- [INPUT DATA]:
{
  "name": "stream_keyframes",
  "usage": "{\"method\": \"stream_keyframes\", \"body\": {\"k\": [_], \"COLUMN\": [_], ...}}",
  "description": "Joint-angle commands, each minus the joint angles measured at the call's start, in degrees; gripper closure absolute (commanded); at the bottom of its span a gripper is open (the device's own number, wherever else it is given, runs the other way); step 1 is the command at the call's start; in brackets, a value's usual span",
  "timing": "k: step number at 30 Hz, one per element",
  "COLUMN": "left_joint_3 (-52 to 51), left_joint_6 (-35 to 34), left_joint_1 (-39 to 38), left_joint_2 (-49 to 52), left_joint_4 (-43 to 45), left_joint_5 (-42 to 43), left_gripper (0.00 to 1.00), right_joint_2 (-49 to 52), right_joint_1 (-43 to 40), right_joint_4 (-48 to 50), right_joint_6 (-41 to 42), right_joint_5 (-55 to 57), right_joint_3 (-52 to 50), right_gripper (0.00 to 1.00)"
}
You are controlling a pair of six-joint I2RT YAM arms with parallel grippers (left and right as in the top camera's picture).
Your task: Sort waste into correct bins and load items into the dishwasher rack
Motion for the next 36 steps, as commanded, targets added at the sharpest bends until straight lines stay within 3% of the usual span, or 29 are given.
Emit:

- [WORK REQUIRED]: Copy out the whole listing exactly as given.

- [OUTPUT FOR THIS TASK]:
{
  "name": "stream_keyframes",
  "usage": "{\"method\": \"stream_keyframes\", \"body\": {\"k\": [_], \"COLUMN\": [_], ...}}",
  "description": "Joint-angle commands, each minus the joint angles measured at the call's start, in degrees; gripper closure absolute (commanded); at the bottom of its span a gripper is open (the device's own number, wherever else it is given, runs the other way); step 1 is the command at the call's start; in brackets, a value's usual span",
  "timing": "k: step number at 30 Hz, one per element",
  "COLUMN": "left_joint_3 (-52 to 51), left_joint_6 (-35 to 34), left_joint_1 (-39 to 38), left_joint_2 (-49 to 52), left_joint_4 (-43 to 45), left_joint_5 (-42 to 43), left_gripper (0.00 to 1.00), right_joint_2 (-49 to 52), right_joint_1 (-43 to 40), right_joint_4 (-48 to 50), right_joint_6 (-41 to 42), right_joint_5 (-55 to 57), right_joint_3 (-52 to 50), right_gripper (0.00 to 1.00)"
}
You are controlling a pair of six-joint I2RT YAM arms with parallel grippers (left and right as in the top camera's picture).
Your task: Sort waste into correct bins and load items into the dishwasher rack
Motion for the next 36 steps, as commanded, targets added at the sharpest bends until straight lines stay within 3% of the usual span, or 29 are given.
Emit:

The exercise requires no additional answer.